Tennessee inmates offered less jail time in return for vasectomies

By Gina Cherelus

(Reuters) - A judge in Tennessee is offering inmates at a county jail reduced sentences if they agree to undergo a free vasectomy or insertion of a birth-control implant, drawing fire from opponents who say the program violates fundamental constitutional rights.

The voluntary program, which offers White County Jail inmates 30 days off their time behind bars, aims to cut the number of children who are born drug-dependent or end up in foster care, Judge Sam Benningfield said on Friday.

"It is in no way a eugenic program," Benningfield said in a statement. "Sterilization is never involved and is not an option as all procedures offered are reversible."

The American Civil Liberties Union of Tennessee has denounced the program, describing it as a "so-called choice" between jail time and "coerced" contraception or sterilization.

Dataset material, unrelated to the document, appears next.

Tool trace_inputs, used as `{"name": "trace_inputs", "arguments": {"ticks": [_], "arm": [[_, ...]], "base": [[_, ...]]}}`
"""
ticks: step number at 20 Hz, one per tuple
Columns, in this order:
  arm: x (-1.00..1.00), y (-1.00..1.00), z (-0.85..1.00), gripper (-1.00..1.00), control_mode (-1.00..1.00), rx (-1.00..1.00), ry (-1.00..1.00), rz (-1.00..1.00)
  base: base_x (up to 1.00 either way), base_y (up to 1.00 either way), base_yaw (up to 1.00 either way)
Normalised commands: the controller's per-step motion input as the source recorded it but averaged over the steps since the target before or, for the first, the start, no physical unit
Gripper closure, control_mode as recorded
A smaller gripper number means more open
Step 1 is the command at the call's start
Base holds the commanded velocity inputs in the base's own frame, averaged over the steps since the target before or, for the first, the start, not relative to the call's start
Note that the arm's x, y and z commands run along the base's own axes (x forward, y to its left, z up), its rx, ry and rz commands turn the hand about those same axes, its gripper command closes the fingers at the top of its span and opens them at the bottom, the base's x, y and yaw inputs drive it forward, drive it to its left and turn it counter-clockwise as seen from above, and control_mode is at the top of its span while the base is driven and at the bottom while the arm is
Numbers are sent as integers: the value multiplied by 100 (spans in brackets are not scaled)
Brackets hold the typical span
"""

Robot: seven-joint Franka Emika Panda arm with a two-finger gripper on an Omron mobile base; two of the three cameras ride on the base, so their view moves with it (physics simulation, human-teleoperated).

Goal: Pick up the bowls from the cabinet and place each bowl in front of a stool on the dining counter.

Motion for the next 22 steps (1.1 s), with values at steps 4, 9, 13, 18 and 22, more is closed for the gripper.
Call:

"Such a choice violates the fundamental constitutional right to reproductive autonomy and bodily integrity by interfering with the intimate decision of whether and when to have a child," its executive director, Hedy Weinberg, said in a statement on Wednesday.

Benningfield said the idea grew out of an earlier program he created with the state's Department of Health under which inmates' sentences were reduced by two days if they completed an education program on the risks of raising children while using illegal drugs.

The judge's new order took effect on May 15 but did not gain wide attention Nashville's News Channel 5 aired a story this week.

So far, 32 women have received the birth control implant, which prevents pregnancies for up to four years, and 38 men were awaiting a vasectomy, the station said.

The program was originally aimed at women who might give birth to drug-addicted children, but it was expanded to men to avoid discrimination, Benningfield said.

No men under the age of 21 can participate, the judge added in his statement, and those eligible must complete a full physical exam and wait 30 days before the procedure.

Benningfield said that for inmates and former inmates, "Unplanned and unwanted children and the resulting obligations complicate their lives and make their reintegration into society more difficult."

A spokeswoman for Tennessee's Department of Health said it does not support the new program and that neither it nor the White County Health Department were involved in developing it.

"We do not support any policy that could compel incarcerated individuals to seek any particular health services," the spokeswoman, Shelley Walker, said in a statement on Friday.